Working Papers
Working Papers
Mineral Export Restrictions and Industrial Upgrading
Abstract: This paper examines mineral export restrictions as an industrial policy tool to promote downstream industrial upgrading. The imposition of such restrictions leads to a sharp and persistent decline in exports of targeted minerals. While downstream exports rise in both value and quantity, these gains dissipate rapidly along the value chain and are largely confined to basic metal products, the immediate downstream sector. There is no significant export-stimulating effect for technologically complex goods or for products that rely on extensive complementary inputs. Moreover, countries tend to deepen specialization in downstream products in which they already hold a comparative advantage, rather than diversifying into new product lines. Overall, while mineral export restrictions can generate sector-specific downstream gains, they are insufficient to induce the broader industrial upgrading that many developing country governments envision.
Presentations: CSAE Research Workshop (Oxford), Junior Research Day 2025 Spring (QMUL), 15th International Conference on Economics of Global Interactions (Bari), ETSG 2025 Conference (Milan), 8th UKTPO Annual Conference (London), ASSA 2026 Annual Meeting (Philadelphia), 18th FIW Research Conference* (Vienna), Junior Applied Economics Seminar* (LSE), CSAE 2026 Annual Conference* (Oxford).

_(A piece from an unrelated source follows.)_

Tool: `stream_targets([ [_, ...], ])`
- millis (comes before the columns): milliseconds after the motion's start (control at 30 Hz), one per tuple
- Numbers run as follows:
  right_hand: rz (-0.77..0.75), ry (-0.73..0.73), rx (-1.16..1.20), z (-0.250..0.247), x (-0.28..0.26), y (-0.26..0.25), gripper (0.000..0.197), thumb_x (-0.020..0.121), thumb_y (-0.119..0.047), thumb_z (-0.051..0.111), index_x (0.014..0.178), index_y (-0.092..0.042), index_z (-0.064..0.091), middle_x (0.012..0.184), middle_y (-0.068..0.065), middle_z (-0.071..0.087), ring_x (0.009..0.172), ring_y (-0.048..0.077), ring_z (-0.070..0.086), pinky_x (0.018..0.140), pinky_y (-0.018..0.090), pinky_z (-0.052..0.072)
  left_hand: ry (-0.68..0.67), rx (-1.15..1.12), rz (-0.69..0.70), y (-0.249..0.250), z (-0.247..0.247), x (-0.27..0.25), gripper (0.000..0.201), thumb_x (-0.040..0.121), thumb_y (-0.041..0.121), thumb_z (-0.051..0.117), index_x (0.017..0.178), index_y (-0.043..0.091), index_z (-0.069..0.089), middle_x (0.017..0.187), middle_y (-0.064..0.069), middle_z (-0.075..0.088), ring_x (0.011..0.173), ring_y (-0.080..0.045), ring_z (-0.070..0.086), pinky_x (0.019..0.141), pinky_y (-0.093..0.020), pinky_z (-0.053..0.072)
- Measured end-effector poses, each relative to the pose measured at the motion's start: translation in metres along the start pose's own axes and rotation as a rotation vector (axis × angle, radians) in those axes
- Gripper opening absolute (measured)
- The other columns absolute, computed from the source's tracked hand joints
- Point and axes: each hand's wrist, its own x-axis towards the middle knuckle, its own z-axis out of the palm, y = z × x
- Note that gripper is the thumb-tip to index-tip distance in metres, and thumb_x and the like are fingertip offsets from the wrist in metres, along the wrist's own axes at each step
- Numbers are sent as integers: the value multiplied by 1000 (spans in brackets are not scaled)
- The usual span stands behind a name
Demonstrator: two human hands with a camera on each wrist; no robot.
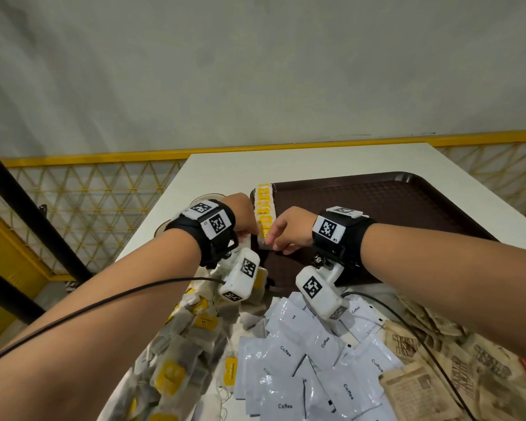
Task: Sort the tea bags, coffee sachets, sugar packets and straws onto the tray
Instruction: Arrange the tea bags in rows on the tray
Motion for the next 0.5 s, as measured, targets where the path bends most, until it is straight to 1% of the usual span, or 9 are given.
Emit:
stream_targets([
  [33, 9, 2, -21, 2, 0, -2, 21, 82, 11, 62, 76, -9, 68, 81, 10, 63, 81, 20, 61, 75, 30, 56, 8, 3, -1, 0, 3, 0, 24, 84, 13, 69, 99, -5, 70, 68, -9, 60, 64, -22, 57, 84, -37, 56],
  [100, 32, 8, -52, 3, 1, -4, 23, 83, 11, 59, 80, -9, 69, 83, 9, 62, 82, 20, 60, 74, 30, 56, 14, 16, -4, 1, 7, 0, 25, 83, 16, 70, 99, -3, 68, 76, -11, 61, 72, -23, 58, 84, -36, 54],
  [133, 53, 18, -49, 2, 0, -5, 24, 83, 11, 58, 78, -9, 69, 80, 8, 62, 78, 19, 59, 72, 28, 56, 15, 25, -7, 1, 9, -1, 23, 83, 17, 71, 97, -1, 67, 79, -11, 61, 74, -23, 58, 83, -35, 54],
  [200, 82, 93, 42, -3, 5, -5, 22, 86, 8, 56, 75, -7, 67, 71, 8, 59, 66, 18, 57, 65, 27, 55, 17, 36, -19, 0, 12, -1, 18, 83, 18, 72, 91, 5, 63, 75, -8, 60, 74, -24, 58, 80, -33, 54],
  [267, 92, 215, 129, -10, 12, -2, 12, 87, 3, 56, 92, -1, 67, 74, 9, 60, 65, 19, 59, 67, 31, 56, 19, 27, -33, -1, 14, 1, 17, 82, 19, 73, 87, 7, 62, 73, -7, 60, 74, -24, 58, 79, -32, 54],
  [333, 101, 277, 196, -16, 22, 4, 25, 88, 1, 55, 112, 3, 61, 81, 8, 61, 72, 19, 61, 70, 31, 55, 22, 10, -43, -3, 16, 3, 17, 80, 19, 74, 80, 8, 61, 80, -10, 62, 75, -24, 59, 80, -35, 55],
  [367, 96, 275, 208, -16, 25, 4, 29, 87, 2, 55, 116, 4, 59, 84, 8, 61, 75, 19, 61, 72, 31, 55, 23, 2, -47, -3, 16, 3, 18, 80, 19, 74, 77, 9, 60, 82, -11, 62, 76, -25, 60, 81, -36, 55],
  [400, 96, 256, 188, -14, 26, 3, 31, 86, 2, 55, 117, 4, 59, 89, 9, 62, 80, 20, 62, 75, 31, 55, 22, -4, -51, -2, 16, 3, 18, 79, 20, 75, 79, 8, 60, 84, -12, 63, 77, -26, 60, 83, -37, 56],
  [500, 107, 214, 109, -3, 34, 4, 40, 80, -2, 60, 120, 1, 60, 113, 16, 65, 101, 29, 64, 90, 40, 55, 26, -28, -55, -4, 16, 4, 26, 80, 19, 74, 96, 2, 65, 94, -16, 67, 87, -29, 65, 85, -41, 56],
])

Trade, Spatial Reallocation, and Uneven Structural Change
Abstract: While trade liberalization fueled China’s spectacular economic growth, this paper argues that it simultaneously induced a relative decline in another China: regions lying outside the country's manufacturing core. Exploiting the sharp reduction in trade policy uncertainty (TPU) in U.S. markets following China's WTO accession, I find a stark spatial divergence. Benefits accrued exclusively to core counties with initial industrial capacity. In the agrarian periphery, however, greater trade exposure slowed manufacturing growth and led to uneven structural change. When the core diversified into high-complexity manufacturing industries, periphery counties failed to absorb labor released from agriculture and experienced industrial downgrading. To rationalize these patterns, I develop a general equilibrium model with heterogeneous firms, in which the shape parameter of local productivity distributions governs regional adjustment to trade shocks. Therefore, a uniform trade liberalization can generate sharply different outcomes across space, reinforcing manufacturing concentration in already industrialized regions.

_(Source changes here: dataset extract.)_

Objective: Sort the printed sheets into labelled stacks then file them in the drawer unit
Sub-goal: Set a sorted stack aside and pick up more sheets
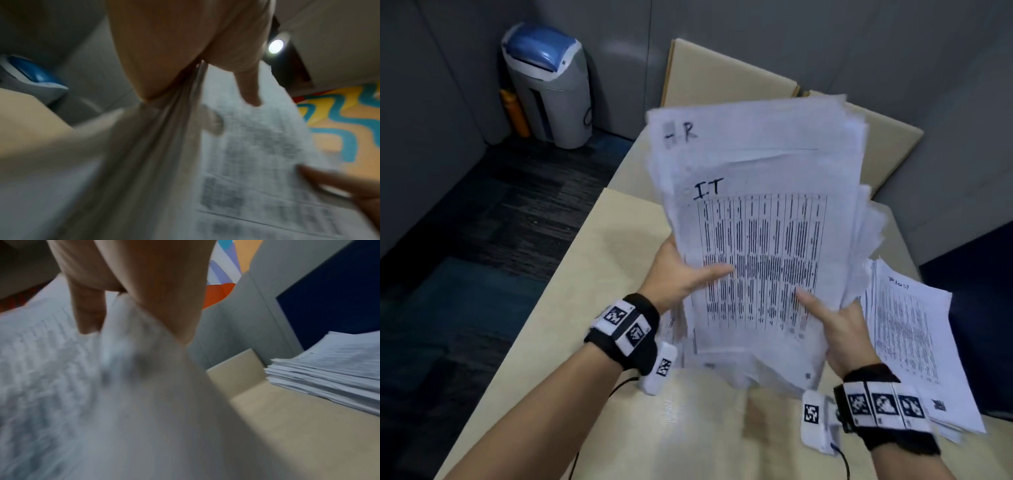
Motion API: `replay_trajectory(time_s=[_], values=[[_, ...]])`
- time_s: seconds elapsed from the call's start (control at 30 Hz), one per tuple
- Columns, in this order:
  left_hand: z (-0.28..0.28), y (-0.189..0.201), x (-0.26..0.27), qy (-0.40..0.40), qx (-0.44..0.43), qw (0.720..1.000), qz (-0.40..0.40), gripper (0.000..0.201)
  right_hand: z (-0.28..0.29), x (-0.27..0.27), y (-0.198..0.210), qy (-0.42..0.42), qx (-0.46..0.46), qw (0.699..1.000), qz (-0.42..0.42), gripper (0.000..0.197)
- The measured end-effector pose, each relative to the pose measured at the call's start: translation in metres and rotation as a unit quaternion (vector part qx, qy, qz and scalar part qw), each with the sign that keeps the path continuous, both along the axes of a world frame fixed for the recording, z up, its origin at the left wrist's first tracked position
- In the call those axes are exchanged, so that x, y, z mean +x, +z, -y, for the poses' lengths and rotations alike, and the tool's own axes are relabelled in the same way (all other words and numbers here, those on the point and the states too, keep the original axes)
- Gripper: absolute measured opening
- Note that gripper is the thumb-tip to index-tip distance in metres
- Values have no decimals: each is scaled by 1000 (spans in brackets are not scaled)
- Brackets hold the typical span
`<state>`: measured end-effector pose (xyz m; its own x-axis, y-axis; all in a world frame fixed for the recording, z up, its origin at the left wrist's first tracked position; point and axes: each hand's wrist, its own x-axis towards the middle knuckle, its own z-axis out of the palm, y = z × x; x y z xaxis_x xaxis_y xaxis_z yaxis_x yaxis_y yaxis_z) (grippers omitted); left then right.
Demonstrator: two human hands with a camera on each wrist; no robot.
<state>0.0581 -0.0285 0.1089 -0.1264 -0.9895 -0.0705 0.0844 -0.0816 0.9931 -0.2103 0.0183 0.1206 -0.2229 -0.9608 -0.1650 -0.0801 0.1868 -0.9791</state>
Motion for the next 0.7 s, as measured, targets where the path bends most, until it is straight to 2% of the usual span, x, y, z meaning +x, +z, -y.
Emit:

New version coming soon...
Presentations: RES 2024 PhD Conference (Portsmouth), 18th RGS Doctoral Conference (Dortmund), The Economics and Politics of Inequality in China Conference (Manchester).
Work in Progress
Export Spillovers through Domestic Linkages (with Yang Xu)
Can Solar Unlock Firm Productivity Traps? Evidence from South Africa (with Yifan Wang and Eddy Zou)
Funding: PEDL Research Seed Grant (£5,000), PEDL Exploratory Research Grant (£14,000).
Policy Work
ASEAN Integration in a Shifting Global Landscape (with Emmanouil Kitsios)
Preparing for the IMF Working Paper series.